I.e., whatever is going on in Syria, we should keep in mind Islam, and the dictum of Nostrodamus:
The more it changes, the more it stays the same.
With these caveats in mind, I invite the reader to be reasonably horrified (albeit reasonably unsurprised) by the following grimly ghoulish report:
"In its 1983 report on human rights conditions in Syria, AI [Amnesty International] delineated 23 different types of torture. Now  the list has been expanded to 38. The most common torture consists of beatings on all parts of the body "with fists, feet, leather belts, sticks, whips, hammers, braided steel cables or cables inside plastic hoses with the ends frayed". Also common is extinguishing cigarettes on the body, often on sensitive parts. Other methods include extracting finger and toe nails; plucking hair or skin with pincers or pliers; sexual abuse or assault; forcing objects into the rectum; complete isolation in a dark cell; setting hands and limbs afire; slashing a victim's face--lips, ears, nose--with razor blades; and mock executions with a specially-rigged guillotine.
"Torturers often invent euphemisms to describe their grisly methods. Bisat al-Rih (the Flying Carpet) has an innocent, even enchanting ring, but it is frightful: "strapping the victim to a piece of wood shaped like a human body and either beating him or her or applying electric shocks all over the body." Al-Kursi al-Almani (the German Chair) has moving parts to which the victim's hands and feet are strapped. As the chair is moved backwards, it exerts severe pressure on the victim's spine, neck and limbs, resulting in near asphyxiation, loss of consciousness, and occasionally fracturing the vertebrae.

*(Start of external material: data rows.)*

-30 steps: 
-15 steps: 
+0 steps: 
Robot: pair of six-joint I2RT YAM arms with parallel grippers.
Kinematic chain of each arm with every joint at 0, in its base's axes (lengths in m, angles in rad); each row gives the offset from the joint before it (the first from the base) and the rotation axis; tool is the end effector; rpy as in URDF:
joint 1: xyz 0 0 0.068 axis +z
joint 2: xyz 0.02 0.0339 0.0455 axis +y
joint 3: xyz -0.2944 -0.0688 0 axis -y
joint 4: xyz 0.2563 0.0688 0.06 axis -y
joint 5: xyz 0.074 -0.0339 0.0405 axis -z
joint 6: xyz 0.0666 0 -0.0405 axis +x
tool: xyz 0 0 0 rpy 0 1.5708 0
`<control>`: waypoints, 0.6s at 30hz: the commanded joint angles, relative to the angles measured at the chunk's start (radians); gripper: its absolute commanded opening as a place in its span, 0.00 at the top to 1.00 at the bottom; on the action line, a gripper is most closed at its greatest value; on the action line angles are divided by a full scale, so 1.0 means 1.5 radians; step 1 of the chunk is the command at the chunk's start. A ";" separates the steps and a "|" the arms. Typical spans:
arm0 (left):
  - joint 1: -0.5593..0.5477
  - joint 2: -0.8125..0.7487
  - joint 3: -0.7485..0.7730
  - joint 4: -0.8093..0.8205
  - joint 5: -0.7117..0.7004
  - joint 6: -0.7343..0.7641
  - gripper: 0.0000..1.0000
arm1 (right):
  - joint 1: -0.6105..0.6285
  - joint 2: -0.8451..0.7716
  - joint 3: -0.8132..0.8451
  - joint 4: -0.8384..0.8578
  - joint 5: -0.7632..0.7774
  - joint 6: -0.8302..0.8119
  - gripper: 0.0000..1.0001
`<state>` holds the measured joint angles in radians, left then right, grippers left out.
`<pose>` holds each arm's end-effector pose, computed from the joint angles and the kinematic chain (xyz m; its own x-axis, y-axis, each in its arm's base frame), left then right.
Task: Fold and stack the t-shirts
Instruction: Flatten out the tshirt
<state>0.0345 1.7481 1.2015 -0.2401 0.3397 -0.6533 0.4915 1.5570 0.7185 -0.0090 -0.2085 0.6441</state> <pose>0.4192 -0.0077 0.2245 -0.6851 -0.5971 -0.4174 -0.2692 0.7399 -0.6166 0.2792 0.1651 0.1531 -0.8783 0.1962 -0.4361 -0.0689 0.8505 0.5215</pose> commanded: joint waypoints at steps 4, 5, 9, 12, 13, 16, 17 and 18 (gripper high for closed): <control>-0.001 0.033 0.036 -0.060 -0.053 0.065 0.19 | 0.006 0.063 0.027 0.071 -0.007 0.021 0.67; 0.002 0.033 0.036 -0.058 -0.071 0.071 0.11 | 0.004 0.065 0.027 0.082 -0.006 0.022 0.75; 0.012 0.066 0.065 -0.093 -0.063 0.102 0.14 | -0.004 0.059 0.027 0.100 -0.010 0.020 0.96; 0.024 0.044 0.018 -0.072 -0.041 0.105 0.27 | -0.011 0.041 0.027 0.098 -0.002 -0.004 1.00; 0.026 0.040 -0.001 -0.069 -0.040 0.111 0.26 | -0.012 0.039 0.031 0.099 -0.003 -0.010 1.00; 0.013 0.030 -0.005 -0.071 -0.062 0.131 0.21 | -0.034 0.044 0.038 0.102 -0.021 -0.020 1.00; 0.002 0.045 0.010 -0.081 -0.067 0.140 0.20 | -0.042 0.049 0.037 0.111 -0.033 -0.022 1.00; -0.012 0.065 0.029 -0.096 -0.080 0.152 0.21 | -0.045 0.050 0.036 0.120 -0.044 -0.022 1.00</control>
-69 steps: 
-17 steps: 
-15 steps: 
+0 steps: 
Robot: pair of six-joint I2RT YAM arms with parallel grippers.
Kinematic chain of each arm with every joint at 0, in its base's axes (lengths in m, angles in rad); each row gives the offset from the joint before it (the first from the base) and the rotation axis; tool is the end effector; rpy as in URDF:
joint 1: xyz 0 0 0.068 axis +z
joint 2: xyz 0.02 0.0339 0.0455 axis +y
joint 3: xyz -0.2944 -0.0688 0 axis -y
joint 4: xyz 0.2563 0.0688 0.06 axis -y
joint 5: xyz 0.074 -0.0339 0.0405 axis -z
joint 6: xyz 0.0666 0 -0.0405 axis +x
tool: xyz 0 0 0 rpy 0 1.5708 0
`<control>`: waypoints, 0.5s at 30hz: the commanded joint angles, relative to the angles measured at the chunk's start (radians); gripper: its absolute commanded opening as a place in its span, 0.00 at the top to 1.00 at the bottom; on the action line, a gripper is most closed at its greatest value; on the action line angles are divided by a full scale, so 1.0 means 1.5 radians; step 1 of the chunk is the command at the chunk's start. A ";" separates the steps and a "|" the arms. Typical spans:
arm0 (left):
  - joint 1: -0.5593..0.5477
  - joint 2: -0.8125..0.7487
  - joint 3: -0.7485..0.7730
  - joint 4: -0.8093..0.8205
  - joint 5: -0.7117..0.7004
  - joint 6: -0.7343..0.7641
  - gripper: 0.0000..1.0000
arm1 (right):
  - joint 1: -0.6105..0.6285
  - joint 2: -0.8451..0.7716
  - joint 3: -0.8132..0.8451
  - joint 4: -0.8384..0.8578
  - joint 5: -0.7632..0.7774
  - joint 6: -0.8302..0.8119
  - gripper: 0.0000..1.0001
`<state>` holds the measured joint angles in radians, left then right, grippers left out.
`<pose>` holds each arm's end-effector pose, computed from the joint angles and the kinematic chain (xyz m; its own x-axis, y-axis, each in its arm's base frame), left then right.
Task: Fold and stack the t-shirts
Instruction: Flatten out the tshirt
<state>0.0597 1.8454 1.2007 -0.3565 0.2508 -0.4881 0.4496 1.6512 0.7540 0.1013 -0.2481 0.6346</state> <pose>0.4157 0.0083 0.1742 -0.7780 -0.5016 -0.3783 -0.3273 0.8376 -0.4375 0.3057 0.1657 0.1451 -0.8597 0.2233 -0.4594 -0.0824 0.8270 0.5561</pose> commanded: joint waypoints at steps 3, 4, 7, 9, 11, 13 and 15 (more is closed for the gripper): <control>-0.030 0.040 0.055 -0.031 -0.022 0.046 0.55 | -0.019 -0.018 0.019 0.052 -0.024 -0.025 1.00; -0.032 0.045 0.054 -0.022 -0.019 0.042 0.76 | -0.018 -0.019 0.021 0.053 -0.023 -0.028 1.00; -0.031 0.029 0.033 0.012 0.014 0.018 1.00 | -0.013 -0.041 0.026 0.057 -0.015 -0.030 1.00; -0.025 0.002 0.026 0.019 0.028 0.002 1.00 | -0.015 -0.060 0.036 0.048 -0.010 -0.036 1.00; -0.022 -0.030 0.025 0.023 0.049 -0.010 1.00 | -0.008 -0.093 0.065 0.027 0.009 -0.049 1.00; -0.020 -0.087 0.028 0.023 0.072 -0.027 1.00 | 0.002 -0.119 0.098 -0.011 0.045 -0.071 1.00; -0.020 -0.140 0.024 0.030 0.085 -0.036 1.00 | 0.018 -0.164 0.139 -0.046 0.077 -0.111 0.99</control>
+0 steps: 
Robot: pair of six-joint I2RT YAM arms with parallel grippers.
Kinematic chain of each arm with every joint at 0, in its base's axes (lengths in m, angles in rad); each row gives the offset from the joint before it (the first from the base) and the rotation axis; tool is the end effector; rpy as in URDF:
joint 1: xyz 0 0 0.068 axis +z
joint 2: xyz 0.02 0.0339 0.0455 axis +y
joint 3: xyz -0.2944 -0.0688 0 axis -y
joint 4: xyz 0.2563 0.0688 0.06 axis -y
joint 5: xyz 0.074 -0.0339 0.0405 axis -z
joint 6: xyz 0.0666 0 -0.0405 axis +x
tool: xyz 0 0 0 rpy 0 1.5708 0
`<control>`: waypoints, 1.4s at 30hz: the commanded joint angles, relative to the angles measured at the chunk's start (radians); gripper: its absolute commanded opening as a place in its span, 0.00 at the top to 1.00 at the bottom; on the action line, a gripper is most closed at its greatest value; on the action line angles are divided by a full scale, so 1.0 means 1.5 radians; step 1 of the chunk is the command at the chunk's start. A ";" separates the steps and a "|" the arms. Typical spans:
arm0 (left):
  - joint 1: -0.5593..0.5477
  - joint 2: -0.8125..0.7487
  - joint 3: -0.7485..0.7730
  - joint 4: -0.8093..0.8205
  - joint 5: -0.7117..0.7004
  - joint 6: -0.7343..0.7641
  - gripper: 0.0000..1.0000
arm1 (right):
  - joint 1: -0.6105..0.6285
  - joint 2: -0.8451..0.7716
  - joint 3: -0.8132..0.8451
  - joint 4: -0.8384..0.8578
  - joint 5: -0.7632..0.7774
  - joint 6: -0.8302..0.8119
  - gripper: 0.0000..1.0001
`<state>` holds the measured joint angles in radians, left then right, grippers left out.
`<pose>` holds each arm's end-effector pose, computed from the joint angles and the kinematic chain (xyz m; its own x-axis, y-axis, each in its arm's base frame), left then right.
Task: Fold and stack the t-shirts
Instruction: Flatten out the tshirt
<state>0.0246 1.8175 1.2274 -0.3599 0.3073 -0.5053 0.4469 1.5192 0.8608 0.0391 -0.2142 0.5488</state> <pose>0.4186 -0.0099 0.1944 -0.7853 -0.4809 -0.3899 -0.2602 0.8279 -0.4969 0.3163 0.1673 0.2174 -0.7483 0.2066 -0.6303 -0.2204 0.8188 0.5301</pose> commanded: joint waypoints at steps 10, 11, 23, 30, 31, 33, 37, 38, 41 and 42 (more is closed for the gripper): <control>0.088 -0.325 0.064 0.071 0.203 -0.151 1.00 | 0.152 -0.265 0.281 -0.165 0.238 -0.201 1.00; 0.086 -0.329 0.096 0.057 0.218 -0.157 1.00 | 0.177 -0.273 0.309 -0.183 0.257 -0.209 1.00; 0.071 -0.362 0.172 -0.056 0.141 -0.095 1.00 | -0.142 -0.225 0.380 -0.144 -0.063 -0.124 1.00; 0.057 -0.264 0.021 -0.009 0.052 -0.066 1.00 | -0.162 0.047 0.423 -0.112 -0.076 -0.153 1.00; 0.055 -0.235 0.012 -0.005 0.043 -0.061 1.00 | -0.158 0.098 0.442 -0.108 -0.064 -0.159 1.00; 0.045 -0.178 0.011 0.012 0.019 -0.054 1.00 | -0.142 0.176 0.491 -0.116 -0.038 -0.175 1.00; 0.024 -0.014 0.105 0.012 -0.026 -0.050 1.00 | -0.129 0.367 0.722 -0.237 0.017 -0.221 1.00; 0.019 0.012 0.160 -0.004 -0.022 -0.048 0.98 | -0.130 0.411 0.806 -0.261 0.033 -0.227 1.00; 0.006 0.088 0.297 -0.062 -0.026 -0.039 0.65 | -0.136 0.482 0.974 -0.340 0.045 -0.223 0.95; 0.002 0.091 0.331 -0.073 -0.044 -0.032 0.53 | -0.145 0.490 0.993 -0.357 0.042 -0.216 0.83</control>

A variation, known as al-Kursi al-Suri (the Syrian Chair), is equipped with metal blades that pierce the victim's ankles as the chair is bent backwards.
"The infamous al-'Abd al-Aswad (the Black Slave) [sounds a tad racist, no?] contraption drives a heated metal skewer into the rectum of the victim strapped to it. "
Source: "Human Rights Briefing", by Nabeel Abraham, Middle East Report, No. 160, "Turkey in the Age of Glasnost" (Sep. - Oct., 1989), pp. 37-38. [This is a source that requires an academic access code to scholarly journals.]